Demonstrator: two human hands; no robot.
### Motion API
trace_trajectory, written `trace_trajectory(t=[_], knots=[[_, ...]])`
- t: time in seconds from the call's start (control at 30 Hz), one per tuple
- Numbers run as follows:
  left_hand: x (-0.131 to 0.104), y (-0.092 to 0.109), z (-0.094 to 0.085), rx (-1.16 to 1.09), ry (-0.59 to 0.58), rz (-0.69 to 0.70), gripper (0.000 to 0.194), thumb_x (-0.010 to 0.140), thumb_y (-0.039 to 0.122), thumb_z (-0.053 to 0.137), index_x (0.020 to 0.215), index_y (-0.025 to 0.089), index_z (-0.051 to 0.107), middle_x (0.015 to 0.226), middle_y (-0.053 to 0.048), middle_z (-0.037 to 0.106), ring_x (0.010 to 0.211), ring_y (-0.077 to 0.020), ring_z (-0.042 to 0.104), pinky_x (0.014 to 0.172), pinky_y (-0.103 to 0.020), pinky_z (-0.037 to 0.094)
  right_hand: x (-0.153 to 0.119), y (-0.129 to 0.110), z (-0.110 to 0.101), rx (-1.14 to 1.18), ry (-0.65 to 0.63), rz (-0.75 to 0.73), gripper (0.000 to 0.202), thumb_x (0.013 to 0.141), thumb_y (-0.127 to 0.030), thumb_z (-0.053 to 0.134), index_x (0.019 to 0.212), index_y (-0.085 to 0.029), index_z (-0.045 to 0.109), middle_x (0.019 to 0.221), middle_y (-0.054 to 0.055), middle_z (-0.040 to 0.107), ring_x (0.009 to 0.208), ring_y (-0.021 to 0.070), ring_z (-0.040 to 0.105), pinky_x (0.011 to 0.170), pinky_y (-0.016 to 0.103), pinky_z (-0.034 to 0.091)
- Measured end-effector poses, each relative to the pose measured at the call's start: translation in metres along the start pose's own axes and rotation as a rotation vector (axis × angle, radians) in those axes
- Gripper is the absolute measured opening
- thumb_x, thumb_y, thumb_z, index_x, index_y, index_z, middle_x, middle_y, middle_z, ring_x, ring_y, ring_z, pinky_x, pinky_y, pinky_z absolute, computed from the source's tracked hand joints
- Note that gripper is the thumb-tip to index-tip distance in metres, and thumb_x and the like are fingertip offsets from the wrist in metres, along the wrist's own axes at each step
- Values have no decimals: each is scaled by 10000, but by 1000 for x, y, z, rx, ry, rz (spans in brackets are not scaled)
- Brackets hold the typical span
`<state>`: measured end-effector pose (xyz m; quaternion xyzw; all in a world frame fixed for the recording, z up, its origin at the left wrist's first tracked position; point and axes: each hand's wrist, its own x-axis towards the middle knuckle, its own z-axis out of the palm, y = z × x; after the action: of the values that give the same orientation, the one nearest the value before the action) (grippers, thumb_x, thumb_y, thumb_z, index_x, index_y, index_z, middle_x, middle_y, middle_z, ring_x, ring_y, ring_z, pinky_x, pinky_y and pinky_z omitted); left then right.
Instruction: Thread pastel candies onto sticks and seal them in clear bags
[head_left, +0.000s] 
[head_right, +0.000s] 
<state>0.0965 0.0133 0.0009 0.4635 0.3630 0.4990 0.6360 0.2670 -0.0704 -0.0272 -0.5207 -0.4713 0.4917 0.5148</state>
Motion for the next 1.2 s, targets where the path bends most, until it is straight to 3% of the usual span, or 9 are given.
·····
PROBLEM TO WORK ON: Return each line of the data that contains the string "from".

WRITTEN ANSWER:
- t: time in seconds from the call's start (control at 30 Hz), one per tuple
- thumb_x, thumb_y, thumb_z, index_x, index_y, index_z, middle_x, middle_y, middle_z, ring_x, ring_y, ring_z, pinky_x, pinky_y, pinky_z absolute, computed from the source's tracked hand joints
- Note that gripper is the thumb-tip to index-tip distance in metres, and thumb_x and the like are fingertip offsets from the wrist in metres, along the wrist's own axes at each step

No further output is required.